Di bawah langit Jakarta yang kelabu, ribuan truk terdiam dalam antrean panjang. Mesin-mesin yang biasanya menderu kini membisu, terjebak dalam kemacetan yang tak berujung. Tanjung Priok, gerbang utama logistik negeri, lumpuh oleh tumpukan kontainer dan waktu yang terbuang sia-sia.
Ini bukan sekadar kemacetan biasa. Ini adalah cermin retak dari sistem logistik nasional yang rapuh. Ketidakakuratan dalam sistem penumpukan kontainer menyebabkan waktu sandar kapal menjadi lebih lama, mengarah pada penumpukan dan antrean panjang truk logistik yang keluar dari pelabuhan. Implementasi sistem digital seperti Terminal Operating System (TOS) dan autogate masih terhambat oleh rendahnya tingkat kepatuhan dari para operator logistik.
Ketika dunia bergerak cepat, kita tertinggal oleh sistem yang lambat. Ketika negara lain mempercepat arus logistik mereka, kita masih bergelut dengan koordinasi yang lemah dan infrastruktur yang usang.
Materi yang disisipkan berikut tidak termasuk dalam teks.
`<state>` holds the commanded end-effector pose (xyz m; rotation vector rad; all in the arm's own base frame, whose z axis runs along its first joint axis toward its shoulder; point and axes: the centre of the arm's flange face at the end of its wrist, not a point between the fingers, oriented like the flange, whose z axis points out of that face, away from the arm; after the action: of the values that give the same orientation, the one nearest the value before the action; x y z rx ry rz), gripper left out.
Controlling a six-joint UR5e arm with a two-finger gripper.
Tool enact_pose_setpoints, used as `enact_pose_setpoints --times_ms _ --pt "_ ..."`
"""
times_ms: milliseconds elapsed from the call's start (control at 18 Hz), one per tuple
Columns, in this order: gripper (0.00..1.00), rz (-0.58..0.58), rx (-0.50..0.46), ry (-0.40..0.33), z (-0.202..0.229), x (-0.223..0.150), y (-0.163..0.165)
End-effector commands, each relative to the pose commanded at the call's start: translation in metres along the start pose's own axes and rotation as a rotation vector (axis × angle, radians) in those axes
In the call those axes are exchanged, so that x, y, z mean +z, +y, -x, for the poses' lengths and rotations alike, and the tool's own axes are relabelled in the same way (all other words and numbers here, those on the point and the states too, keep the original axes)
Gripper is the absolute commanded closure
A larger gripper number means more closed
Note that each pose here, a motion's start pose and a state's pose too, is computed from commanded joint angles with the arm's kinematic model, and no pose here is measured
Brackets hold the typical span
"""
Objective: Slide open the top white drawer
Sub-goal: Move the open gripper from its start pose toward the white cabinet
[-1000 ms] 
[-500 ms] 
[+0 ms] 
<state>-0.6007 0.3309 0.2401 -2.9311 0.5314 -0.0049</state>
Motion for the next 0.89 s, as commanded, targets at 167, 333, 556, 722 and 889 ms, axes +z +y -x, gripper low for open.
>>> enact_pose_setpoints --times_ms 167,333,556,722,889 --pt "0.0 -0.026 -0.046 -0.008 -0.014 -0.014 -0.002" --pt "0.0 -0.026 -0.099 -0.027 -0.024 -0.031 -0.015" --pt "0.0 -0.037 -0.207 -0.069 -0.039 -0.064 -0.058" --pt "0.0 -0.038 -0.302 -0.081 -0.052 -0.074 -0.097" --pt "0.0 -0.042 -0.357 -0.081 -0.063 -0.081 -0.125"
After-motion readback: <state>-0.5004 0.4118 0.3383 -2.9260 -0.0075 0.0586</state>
Kemacetan di Tanjung Priok bukan hanya tentang kendaraan yang tak bergerak, tetapi tentang ekonomi yang terhambat, peluang yang hilang, dan kepercayaan yang memudar.
Namun, di balik semua ini, ada harapan. Harapan bahwa kita bisa belajar dari kesalahan, memperbaiki yang rusak, dan membangun sistem logistik yang tangguh dan efisien. Harapan bahwa suatu hari nanti, Tanjung Priok akan kembali menjadi simbol kemajuan, bukan kemacetan.
Karena pada akhirnya, kemacetan ini bukan hanya tentang jalan yang tersendat, tetapi tentang masa depan logistik Indonesia yang harus segera dibenahi.